而与此同时,白棋之间所建立起的联络网,却开始逐渐发挥作用。
随着棋局的不断推进,白棋的领先优势愈发明显。
当白110以一招“托”确定左下部白方领土边界,坐于检讨室内的塔矢行洋沉吟片刻,随即缓缓起身,提前离席。
亮匆匆赶到时,恰与从电梯里走出的塔矢行洋打了个照面。
他立刻停住脚步,恭敬地喊了声:“父亲。”
棋院一楼,不时有棋迷进进出出。
亮还想解释什么,塔矢行洋却抬手打断他:“今天我来,只是想看看进藤与绪方的这场棋局。别的,等你回家再说吧。”
亮站在原地,目送父亲的背影淡出视线。

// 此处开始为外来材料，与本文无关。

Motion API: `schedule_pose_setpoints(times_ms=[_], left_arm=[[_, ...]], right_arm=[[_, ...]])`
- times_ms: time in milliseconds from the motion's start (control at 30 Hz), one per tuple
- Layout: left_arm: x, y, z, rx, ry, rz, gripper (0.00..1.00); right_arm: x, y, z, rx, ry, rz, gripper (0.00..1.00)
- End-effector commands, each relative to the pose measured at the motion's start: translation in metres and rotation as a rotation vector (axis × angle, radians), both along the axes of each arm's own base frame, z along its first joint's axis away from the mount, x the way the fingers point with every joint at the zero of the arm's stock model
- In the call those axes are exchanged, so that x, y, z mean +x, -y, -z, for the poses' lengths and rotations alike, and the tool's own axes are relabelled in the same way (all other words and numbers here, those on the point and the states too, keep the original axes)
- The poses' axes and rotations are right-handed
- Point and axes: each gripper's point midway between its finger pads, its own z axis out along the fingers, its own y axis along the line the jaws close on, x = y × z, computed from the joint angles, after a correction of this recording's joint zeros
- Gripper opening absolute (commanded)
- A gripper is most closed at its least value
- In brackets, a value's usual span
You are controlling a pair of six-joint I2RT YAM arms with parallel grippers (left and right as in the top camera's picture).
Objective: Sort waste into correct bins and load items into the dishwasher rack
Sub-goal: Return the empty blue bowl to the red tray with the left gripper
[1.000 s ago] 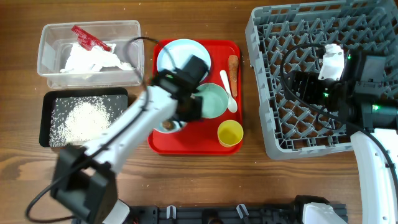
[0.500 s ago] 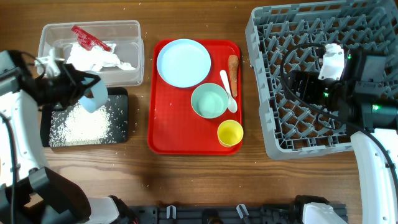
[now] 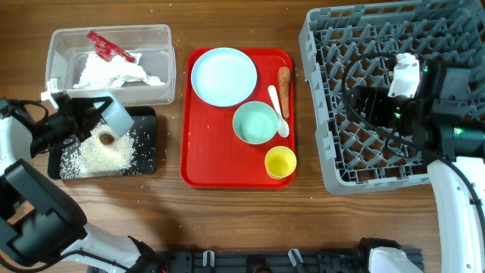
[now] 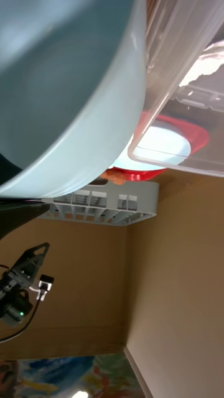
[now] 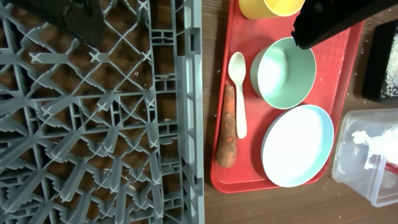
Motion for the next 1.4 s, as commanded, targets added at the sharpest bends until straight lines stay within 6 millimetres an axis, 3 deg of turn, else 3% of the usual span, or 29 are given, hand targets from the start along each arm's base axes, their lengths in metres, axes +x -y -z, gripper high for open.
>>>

虽然隐约猜到了结果,还是等不及电梯返回一楼,便直接从一旁的楼梯跑上幽玄之间所在的五楼。
下午16时23分,棋局终了。
经过长达六个多小时的激战,绪方最终中押获胜,取得第60期本因坊头衔战的挑战权。
因为曾经距离魂牵梦萦之地仅有一步之遥,当拼劲全力仍旧无法到达,才更令人心生扼腕。
光和绪方一同接受多家围棋杂志采访时,还勉强维持着棋士应有的风度。
但走出幽玄之间,一看到刚跑至四楼半层的塔矢,光竭力压抑的酸涩便立刻涌了上来。他以往也输过很多棋赛,再早之前,还有过连续不战而败的黑历史,但都没有一次,像
现在这样,让他觉得那么丢人。不仅因为输棋本身,还因为这是在塔矢行洋注视下丢失的一局。
把所有力量都聚集在支撑自己的双脚上,光一步一挪地走向塔矢。周围的一切都仿佛全部隐去,他的眼里只看得到这道在半层上等待自己的身影。